Task instructions — Take the entries below and print, exactly, the stretch from the line containing "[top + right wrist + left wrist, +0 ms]" through the line containing "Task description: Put", both included.

Data section —
────────
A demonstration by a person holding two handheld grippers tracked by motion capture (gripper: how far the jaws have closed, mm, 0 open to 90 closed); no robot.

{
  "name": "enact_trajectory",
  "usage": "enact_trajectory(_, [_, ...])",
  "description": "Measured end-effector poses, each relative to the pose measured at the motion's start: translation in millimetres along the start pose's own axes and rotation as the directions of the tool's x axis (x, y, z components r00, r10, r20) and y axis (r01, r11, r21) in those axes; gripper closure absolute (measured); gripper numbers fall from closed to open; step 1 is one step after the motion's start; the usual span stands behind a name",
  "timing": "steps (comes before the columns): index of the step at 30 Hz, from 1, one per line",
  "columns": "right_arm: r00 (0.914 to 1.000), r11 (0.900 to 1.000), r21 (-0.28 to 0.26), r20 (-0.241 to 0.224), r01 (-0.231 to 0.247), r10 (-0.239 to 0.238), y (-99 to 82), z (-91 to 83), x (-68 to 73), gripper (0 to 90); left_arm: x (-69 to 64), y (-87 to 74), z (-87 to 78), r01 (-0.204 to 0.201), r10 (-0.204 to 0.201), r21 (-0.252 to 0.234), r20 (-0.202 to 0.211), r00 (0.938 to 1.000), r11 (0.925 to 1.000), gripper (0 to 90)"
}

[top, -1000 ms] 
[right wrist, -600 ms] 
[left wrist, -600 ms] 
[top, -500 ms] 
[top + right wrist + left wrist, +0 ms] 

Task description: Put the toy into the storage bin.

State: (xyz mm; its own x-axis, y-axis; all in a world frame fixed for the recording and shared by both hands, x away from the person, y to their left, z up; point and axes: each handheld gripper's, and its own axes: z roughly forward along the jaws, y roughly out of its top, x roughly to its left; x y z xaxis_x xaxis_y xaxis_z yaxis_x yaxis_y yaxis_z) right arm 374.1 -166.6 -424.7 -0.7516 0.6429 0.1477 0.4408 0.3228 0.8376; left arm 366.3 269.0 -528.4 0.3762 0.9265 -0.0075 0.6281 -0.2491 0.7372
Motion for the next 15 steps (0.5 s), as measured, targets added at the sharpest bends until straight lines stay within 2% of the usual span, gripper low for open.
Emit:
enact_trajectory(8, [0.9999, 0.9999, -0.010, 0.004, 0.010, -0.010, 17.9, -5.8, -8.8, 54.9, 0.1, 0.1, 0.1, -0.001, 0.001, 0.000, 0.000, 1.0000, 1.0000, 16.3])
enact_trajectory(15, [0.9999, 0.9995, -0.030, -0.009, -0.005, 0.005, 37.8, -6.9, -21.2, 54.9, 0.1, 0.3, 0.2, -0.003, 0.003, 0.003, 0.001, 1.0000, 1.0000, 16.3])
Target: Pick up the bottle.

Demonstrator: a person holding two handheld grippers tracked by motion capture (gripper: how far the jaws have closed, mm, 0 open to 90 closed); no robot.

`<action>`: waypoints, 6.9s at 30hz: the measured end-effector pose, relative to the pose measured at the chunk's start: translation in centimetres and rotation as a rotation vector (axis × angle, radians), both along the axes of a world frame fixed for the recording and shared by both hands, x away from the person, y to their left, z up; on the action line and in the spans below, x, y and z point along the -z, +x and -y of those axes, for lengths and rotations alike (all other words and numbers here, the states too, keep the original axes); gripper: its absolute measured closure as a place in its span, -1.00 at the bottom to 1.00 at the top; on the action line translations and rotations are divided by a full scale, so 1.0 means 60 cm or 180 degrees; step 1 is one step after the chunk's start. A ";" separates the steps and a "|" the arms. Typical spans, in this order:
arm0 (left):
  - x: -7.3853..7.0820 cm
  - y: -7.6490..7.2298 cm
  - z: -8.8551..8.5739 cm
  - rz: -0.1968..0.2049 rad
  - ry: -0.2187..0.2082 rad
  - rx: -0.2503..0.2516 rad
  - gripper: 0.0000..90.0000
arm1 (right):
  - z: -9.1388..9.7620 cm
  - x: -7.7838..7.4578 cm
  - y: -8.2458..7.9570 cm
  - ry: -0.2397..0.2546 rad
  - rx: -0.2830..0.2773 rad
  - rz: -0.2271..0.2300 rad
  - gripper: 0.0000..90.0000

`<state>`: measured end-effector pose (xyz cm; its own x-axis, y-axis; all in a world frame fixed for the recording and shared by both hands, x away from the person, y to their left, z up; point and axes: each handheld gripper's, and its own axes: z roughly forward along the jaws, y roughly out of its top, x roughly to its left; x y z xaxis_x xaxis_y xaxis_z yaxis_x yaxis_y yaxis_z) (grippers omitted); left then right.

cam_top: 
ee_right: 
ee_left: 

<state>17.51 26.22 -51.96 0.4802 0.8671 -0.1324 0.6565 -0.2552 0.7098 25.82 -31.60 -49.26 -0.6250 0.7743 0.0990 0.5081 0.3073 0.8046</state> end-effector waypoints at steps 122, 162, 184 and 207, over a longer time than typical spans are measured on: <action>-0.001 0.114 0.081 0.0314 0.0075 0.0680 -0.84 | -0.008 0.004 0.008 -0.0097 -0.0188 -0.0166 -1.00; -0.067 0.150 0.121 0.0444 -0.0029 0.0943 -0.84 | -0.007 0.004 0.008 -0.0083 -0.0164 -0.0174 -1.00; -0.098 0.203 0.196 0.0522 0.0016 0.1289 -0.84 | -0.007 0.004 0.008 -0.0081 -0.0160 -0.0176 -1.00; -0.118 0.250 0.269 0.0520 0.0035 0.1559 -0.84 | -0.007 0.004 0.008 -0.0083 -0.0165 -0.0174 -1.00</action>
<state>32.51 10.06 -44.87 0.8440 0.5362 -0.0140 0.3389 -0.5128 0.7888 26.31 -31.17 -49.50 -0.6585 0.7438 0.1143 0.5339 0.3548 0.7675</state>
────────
Exercise response —
[top + right wrist + left wrist, +0 ms] 

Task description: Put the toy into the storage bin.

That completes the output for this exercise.